As I get the opportunity to test many boats throughout the year, one thing I see all too often is manufacturers that don't spend enough time on the water using their own products. If they did, switches would be easier to see and systems would have better access. Along these same lines some boat builders use anti-skid as more of a design pattern instead of its intended use of a secure place to step.

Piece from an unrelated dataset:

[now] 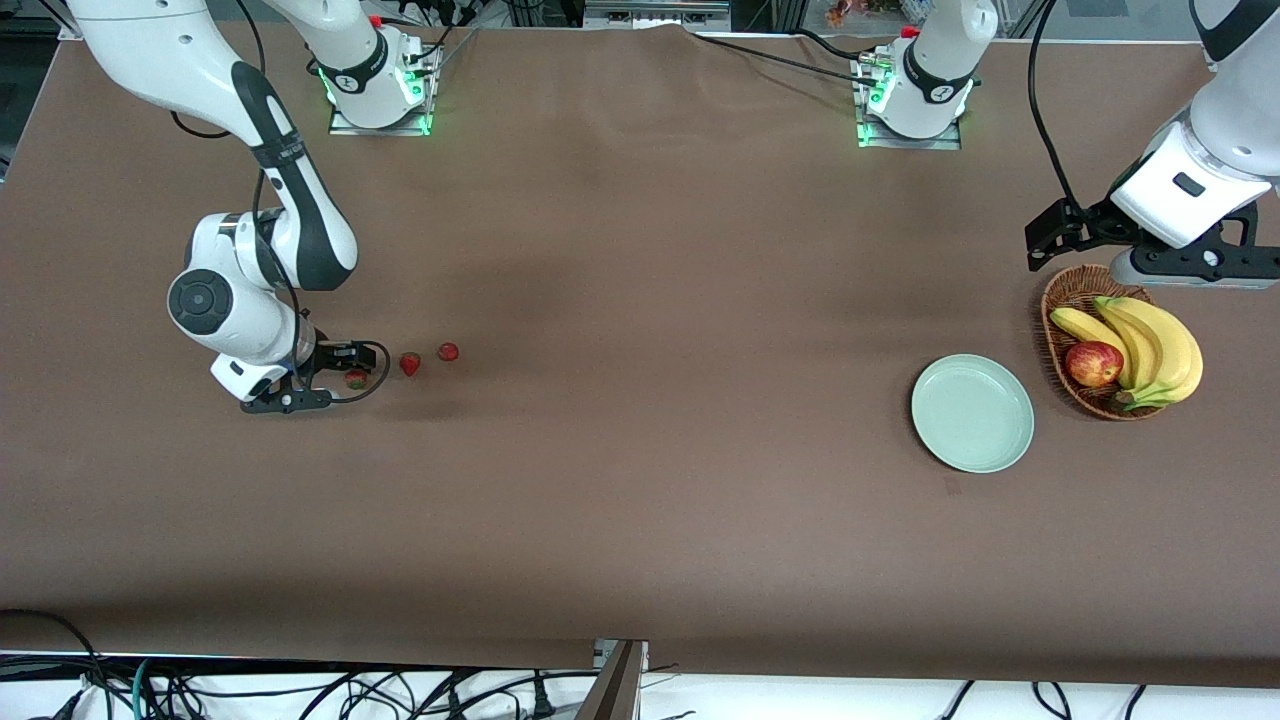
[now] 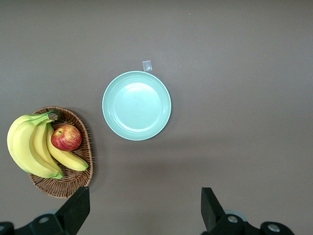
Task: Collect all strawberries into plate
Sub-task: 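Reach the right gripper down and grasp the first red strawberry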
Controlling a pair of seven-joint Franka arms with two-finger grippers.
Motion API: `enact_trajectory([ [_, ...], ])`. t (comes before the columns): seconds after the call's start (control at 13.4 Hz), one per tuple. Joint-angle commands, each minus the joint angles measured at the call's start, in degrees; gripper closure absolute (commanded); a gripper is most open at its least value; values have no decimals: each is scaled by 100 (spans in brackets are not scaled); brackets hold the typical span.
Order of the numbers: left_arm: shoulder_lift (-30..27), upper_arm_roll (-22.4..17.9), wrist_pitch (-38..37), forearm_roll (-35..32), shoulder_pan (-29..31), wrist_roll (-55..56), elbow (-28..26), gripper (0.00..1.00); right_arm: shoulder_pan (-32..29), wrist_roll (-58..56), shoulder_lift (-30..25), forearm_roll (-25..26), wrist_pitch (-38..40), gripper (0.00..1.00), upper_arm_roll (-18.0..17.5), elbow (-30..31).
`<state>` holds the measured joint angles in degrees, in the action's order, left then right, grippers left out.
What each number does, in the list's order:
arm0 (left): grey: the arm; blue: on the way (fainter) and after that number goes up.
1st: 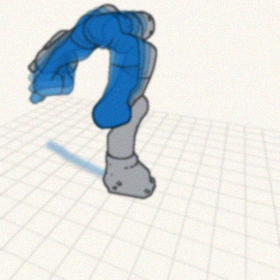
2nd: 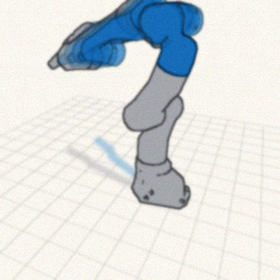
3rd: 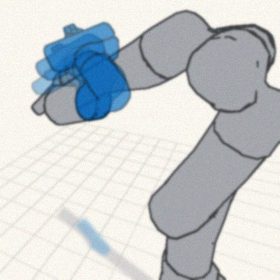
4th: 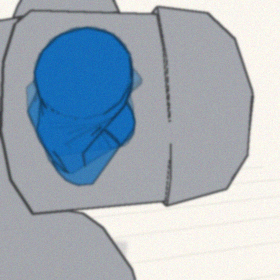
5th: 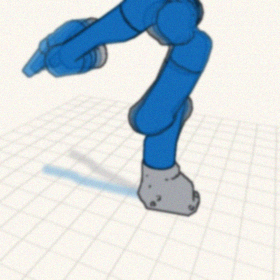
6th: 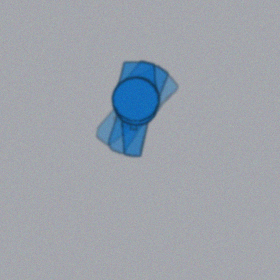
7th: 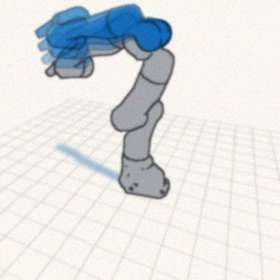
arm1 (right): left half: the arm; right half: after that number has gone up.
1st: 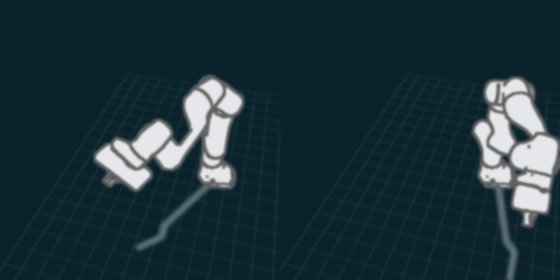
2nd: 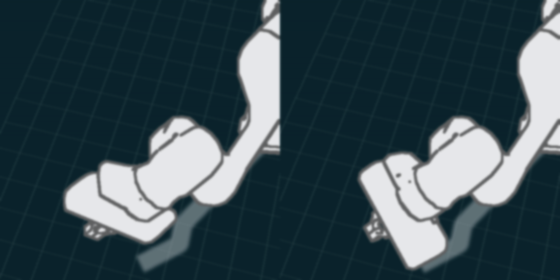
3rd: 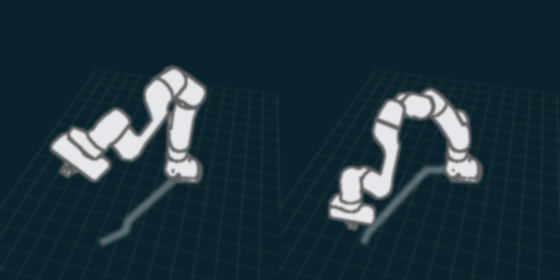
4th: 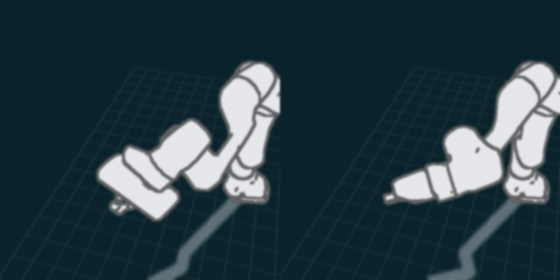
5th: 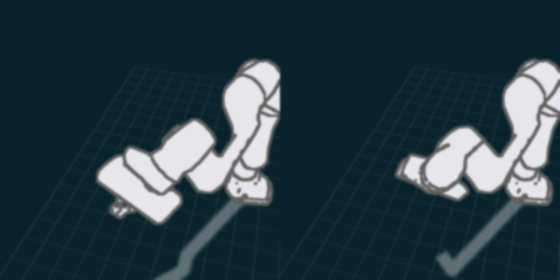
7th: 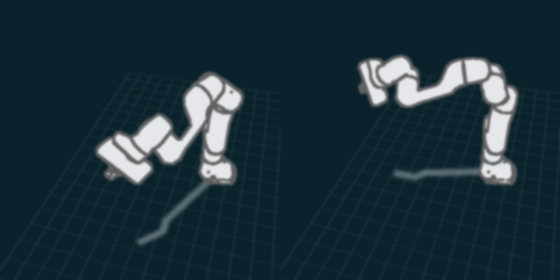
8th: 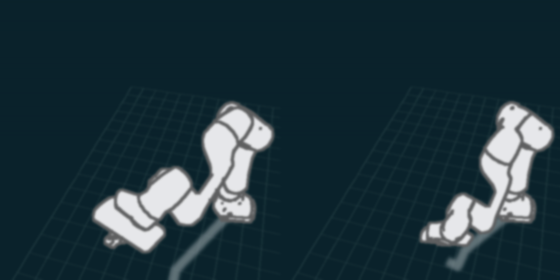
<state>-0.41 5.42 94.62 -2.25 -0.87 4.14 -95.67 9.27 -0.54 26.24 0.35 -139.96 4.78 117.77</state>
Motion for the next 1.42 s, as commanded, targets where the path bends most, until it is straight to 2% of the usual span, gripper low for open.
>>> enact_trajectory([
  [0.0,-30,-23,-102,93,0,-141,84,0,-48,-113,118,0,-268,11,-21,71],
  [0.22,-30,-23,-102,93,0,-132,93,0,-56,-113,276,0,-444,26,-21,70],
  [0.67,58,-14,-93,84,-62,-115,215,0,-56,-78,250,0,-304,80,-39,-105],
  [0.82,58,-14,-93,84,-62,-115,216,0,-39,-69,180,-8,220,81,-48,-437],
  [0.97,76,-14,-93,84,-62,-123,207,0,-13,-60,180,-96,1221,81,-74,-1182],
  [1.12,172,-14,-41,93,-62,-123,216,0,127,-34,197,-551,2066,81,-74,-1939],
  [1.35,181,-23,-75,111,0,-141,207,0,487,885,372,-843,2412,81,-83,-2548],
])
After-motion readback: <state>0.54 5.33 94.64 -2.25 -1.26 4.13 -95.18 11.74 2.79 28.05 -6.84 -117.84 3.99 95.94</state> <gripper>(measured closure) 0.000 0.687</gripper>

When smooth gel coat gets wet it loses any ability to offer grip and stepping from a dock onto a wet gunnel can have serious consequences. Many anglers have also seen their boat's cockpit turned into an offshore skating rink after landing a green dolphin. Mix a little fish slime with seawater and you have a recipe for disaster. To counteract this, some strategically placed anti-skid can make your boating much safer.
One method is to mix an anti-skid additive with marine grade paint and apply it to the deck or gunnels of your boat, where it is slippery. This is a relatively easy process if you have a large area, like a cockpit sole, that doesn't have a molded gel coat anti-skid pattern. I won't get into the specific brands of paint, additives and mixing ratios. All of the major marine paint manufacturers have detailed information available on their websites. The application of any of the paint systems is similar.
Once you determine where you would like to apply the anti-skid, mark off the area's perimeter with a pencil. Next, sand the interior of the area, up to the pencil line, with an aggressive enough grit sandpaper to break through any shiny areas. There is no need to sand through the gel coat to the fiberglass below. You only want to scuff the surface so the paint will adhere. Vacuum any sanding dust and clean the area thoroughly with a good solvent. Tape off the outer perimeter at the pencil line and using a short nap paint roller, apply an even layer of paint with the anti-skid additive mixed in. One tip is after you run the paint roller through the pan to pick up more paint, roll it for one revaluation of the roller nap on a piece of cardboard. This will eliminate buildup on the edges of the roller nap that will leave lines in your finish.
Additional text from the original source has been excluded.